If there hadn’t been a lakefront full of smelly dead fish (that Fannie had a fancy for) I would not have decided to go to Riverside Park instead on that crisp, breezy, blue sky, summer morning.

If I hadn’t lost my cap as we walked (my favorite cap), I wouldn’t have turned back to retrace our steps.

If Fannie hadn’t decided to stop and lay down at just that moment—if I had made her walk instead—I wouldn’t have been in the right spot at the right time to hear, “Miss Debbie!” and I wouldn’t have been able to catch up with my sweet former ballet student, Halea, who I often think about, just as she was picking up Thai food. I hadn’t seen her in years. How I loved that girl from day one!
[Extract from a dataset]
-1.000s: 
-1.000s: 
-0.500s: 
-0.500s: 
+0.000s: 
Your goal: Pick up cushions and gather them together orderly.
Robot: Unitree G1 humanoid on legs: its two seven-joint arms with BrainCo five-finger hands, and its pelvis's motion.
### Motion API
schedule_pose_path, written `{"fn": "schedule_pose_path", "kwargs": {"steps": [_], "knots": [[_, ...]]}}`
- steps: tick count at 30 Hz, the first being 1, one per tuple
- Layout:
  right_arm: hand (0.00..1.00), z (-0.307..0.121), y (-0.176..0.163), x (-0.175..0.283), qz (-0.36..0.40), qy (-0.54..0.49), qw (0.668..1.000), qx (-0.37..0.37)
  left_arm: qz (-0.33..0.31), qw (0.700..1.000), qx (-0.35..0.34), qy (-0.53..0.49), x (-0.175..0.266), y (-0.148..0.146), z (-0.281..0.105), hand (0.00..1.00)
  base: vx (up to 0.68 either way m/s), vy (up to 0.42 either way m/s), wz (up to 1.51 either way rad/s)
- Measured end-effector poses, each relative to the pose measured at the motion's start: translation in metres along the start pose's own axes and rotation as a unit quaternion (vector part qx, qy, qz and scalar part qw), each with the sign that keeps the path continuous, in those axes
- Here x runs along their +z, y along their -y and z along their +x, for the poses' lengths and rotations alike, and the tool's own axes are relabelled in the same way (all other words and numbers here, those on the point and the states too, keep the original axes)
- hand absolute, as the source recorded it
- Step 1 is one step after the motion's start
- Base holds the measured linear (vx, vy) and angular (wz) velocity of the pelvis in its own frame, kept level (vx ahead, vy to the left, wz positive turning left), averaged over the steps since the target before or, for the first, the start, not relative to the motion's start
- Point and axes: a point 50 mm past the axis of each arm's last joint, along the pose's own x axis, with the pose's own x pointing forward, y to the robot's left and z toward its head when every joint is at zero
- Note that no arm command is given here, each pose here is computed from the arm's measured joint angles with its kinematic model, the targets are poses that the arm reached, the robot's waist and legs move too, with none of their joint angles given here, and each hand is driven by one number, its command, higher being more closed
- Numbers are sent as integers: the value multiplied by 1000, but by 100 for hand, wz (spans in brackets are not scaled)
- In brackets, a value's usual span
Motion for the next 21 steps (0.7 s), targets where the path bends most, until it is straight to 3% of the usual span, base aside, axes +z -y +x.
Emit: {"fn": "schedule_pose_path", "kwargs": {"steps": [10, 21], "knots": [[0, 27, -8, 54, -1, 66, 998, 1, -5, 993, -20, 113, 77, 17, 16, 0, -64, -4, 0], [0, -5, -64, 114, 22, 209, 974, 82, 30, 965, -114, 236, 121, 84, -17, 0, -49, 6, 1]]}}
And I wonder, what if our best lives happen in the smallest unplanned moments when we let go of our best planned daily agendas?

Because the more I do, the more I find that my eyes and ears are open to what is taking place around me in my ordinary life, and can hardly believe the little glades of sunlight and flowers I find along the way, regardless of how good or bad my day might be going. The more I follow, the more I find life taking me in the direction of the places and people I love and want to be with.

I used to wonder how amazing things just seemed to happen to certain truly amazing people.

“Debbie, it’s all God’s Story,” Nancy, one truly amazing friend, said to me. “All we have done is to ask God what His plan is each day. God leads, equips and makes life interesting. Every Christian should have a story worth telling.”

Do I?

“God doesn’t need us,” her husband Marc said. “The thing He does though is open up a space for us to be needed.” That’s when it becomes God’s story. And that’s a story worth sharing (like theirs).

It took a lot of hard knocks to learn that I could plan my day and then let it go God’s way. Once I began to trust just that, life hasn’t been the same since. How do I explain that to people when they ask, “What’s on your agenda for the day?”

What if all we need to do is ask God what His plans are each morning then let go and let Him lead? I guess I don’t believe in coincidences anymore. I believe in a “God who so loved the world…” Nancy says that’s the part of John 3:16 we often brush past.

He so loves us.

Marc, who was a preacher for sixty years, says that one day it won’t be a pastor giving the sermon. It will be people telling their stories that people can relate to, their testimonies of how God transformed their lives.

That morning, I thought it was odd I couldn’t find my cap. I’d stopped to take pictures and figured it had fallen out of my pocket, I even looked on the heads of the kids at the swing sets. But I couldn’t find it.

As Fannie and I walked home, I kept thinking I saw it, shadows were deceiving.

Maybe you can imagine, it had been a wonderful walk, but finding that silly cap was like icing on the cake! And that’s the best way I can describe the feeling I have in the small ordinary moments of my days as I surrender to one big extraordinary God.

One resting dog.
Fannie and Halea had an immediate rapport,
just like Halea and me.
One recital moment captured.

One hat found!

One happy girl.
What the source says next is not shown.